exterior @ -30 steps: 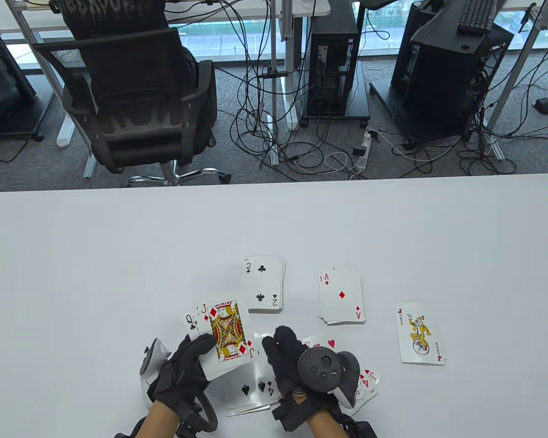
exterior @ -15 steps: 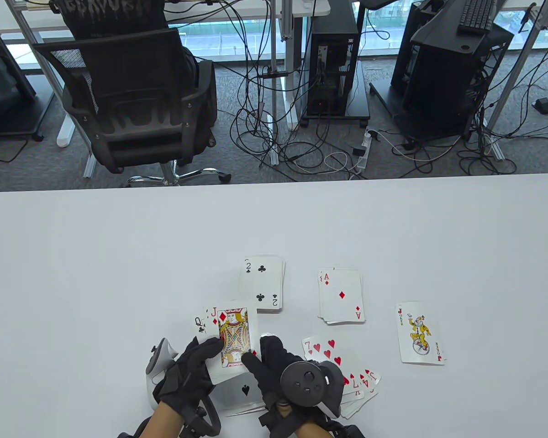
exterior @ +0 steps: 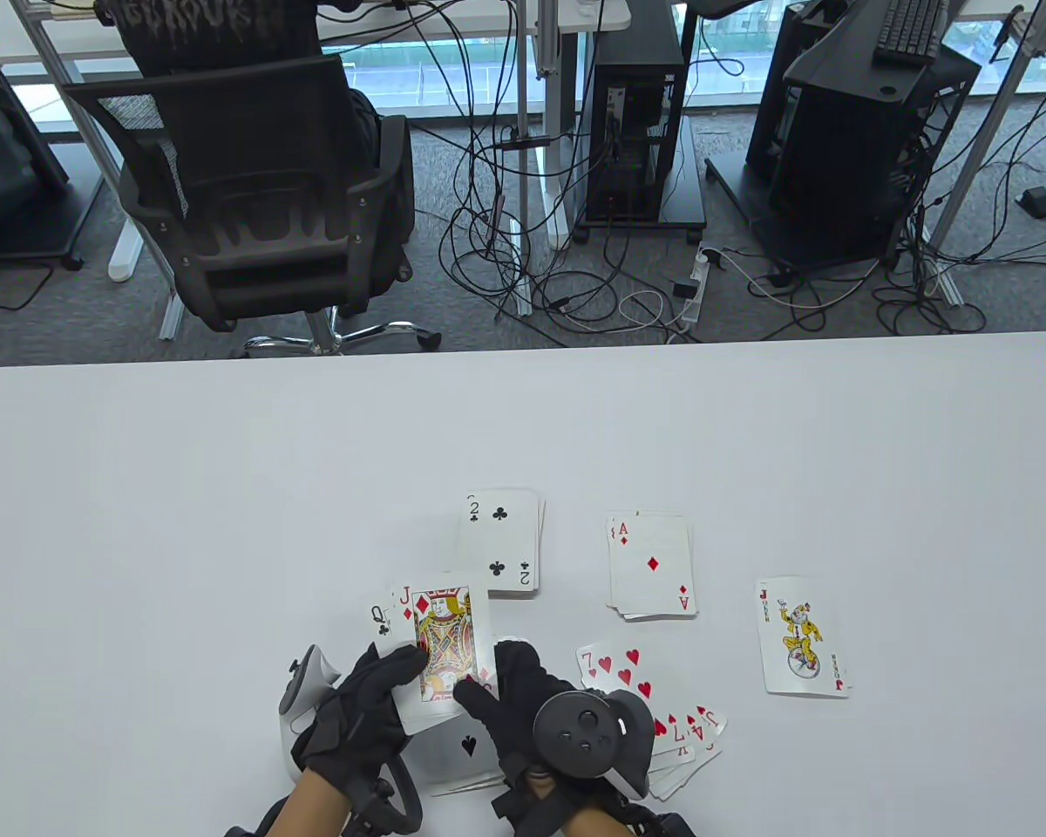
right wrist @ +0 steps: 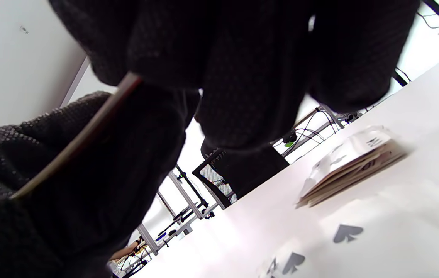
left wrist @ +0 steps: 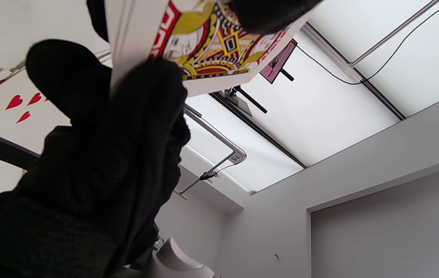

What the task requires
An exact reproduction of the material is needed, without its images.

Output of the exercise
exterior @ -30 steps: 
exterior @ -15 steps: 
exterior @ +0 steps: 
right wrist @ +0 steps: 
left wrist @ +0 steps: 

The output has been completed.